And the list goes on—greywater from the dorm laundry facilities irrigating campus grounds, rainwater catchment facilities storing water for use in the Horse Program, freshmen learning about natural systems and environmental and ecological issues during their first visit to Golden Trout in the fall. Indeed, the sustainability program has evolved so much that the School received major recognition this year when it was named both a Green Achiever (the highest honor) by the California Green Ribbon Schools recognition program and was named a 2017 U.S. Department of Education Green Ribbon School.

So what’s next? Quite a lot, according to those in the know, if we can continue to be serious about investing the necessary time and resources.

“I think that we have made a lot of the physical changes that we can on campus, and that has happened really rapidly,” said Mr. Sánchez. “Our next phase is really sustainability education. We began by envisioning a long-term program, developing goals, and creating a mission statement. That gave the School a framework to work from, as opposed to just very cool projects that the students were pushing but that we didn't have the resources to focus on. Once we demonstrated the educational potential of these efforts, the resources began to appear, and big time.”

Margaret Phipps is hatching a plan to turn Patton’s Cabin into a sustainability lab and outdoor classroom. Peyton FitzHugh ’18 participated in a conference this summer where students from schools around the world exchanged ideas and worked on real problems related to campus sustainability. She’s coming back with a number of new ideas under her belt and an increased sense of excitement and energy. Last year, then-seniors Liam Kirkpatrick and Peter Schmidt organized a sustainability conference on campus for students from around the Ojai Valley. Participants exchanged ideas, discussed challenges, and shared solutions with the aim of inspiring new initiatives for the future. The engine of ingenuity continues to run.
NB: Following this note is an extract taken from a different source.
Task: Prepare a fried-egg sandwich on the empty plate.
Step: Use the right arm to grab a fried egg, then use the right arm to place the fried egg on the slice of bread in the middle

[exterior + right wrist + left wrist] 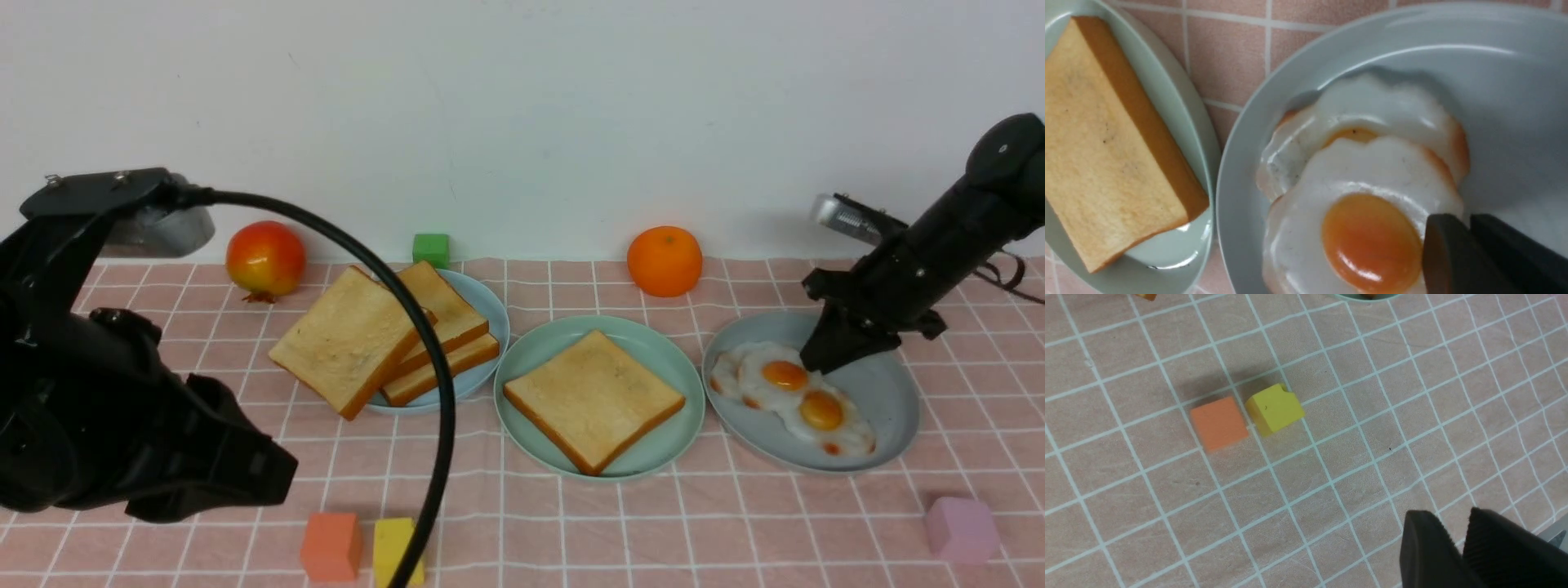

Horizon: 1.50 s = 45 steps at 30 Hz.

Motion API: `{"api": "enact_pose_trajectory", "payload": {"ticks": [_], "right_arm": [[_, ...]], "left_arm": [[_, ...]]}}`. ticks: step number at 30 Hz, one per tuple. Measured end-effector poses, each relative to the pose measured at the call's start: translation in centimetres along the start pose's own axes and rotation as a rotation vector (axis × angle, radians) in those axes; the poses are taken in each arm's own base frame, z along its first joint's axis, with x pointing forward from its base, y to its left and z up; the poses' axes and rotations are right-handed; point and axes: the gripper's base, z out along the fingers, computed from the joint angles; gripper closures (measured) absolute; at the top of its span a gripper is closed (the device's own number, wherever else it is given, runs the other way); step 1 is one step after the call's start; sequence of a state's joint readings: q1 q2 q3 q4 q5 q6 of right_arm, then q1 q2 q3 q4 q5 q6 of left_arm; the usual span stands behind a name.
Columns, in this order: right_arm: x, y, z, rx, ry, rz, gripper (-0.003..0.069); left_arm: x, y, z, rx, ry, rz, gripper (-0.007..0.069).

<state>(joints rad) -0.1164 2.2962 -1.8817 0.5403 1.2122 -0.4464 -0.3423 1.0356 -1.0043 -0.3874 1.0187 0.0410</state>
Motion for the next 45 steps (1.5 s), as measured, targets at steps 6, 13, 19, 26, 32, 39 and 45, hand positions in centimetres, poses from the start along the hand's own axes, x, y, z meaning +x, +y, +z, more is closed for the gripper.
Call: {"api": "enact_pose_trajectory", "payload": {"ticks": [6,13,19,26,32,39,45], "right_arm": [[0.1,-0.6,-3.1,0.028,-0.06,0.015,0.0591],[0.3,-1.5,-3.8,0.036,-0.072,0.038,0.0591],[0.2,-1.2,-3.7,0.0,-0.087,0.044,0.0592],[-0.7,1.7,-4.8,-0.163,-0.191,0.006,0.0592],[-1.6,8.7,-2.0,-0.299,-0.17,-0.102,0.0592],[-0.7,14.9,2.2,-0.313,-0.058,-0.236,0.0592],[-0.3,15.5,7.0,-0.166,0.001,-0.294,0.0592]], "left_arm": [[0.0,0.0,0.0,-0.001,-0.001,0.001,0.0421],[-0.1,0.0,0.0,-0.001,-0.008,0.001,0.0414],[-0.1,0.0,0.0,-0.002,-0.016,0.001,0.0412],[-0.3,0.0,0.0,-0.003,-0.03,0.001,0.0408],[-0.7,0.0,0.0,-0.005,-0.077,0.001,0.0405],[-1.0,0.1,-0.1,-0.006,-0.111,0.001,0.0402],[-1.0,0.1,-0.1,-0.006,-0.113,0.001,0.0396]]}}
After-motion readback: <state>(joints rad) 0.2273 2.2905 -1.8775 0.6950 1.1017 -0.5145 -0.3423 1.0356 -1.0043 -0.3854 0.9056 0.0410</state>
When asked how he’d like to see the sustainability program grow and evolve in the coming years, Mr. Meyer paused for a few moments. “I would like us to continue to support and strive to maintain the kind of student-centered focus we’ve had,” he said. “It’s important that we continue to feel like the emphasis is on the kids doing it for the School, the kids doing it for their School. We want to keep this sustainability program running very much like a classroom. I think that’s the way it’s been, and that’s what it should continue to be.”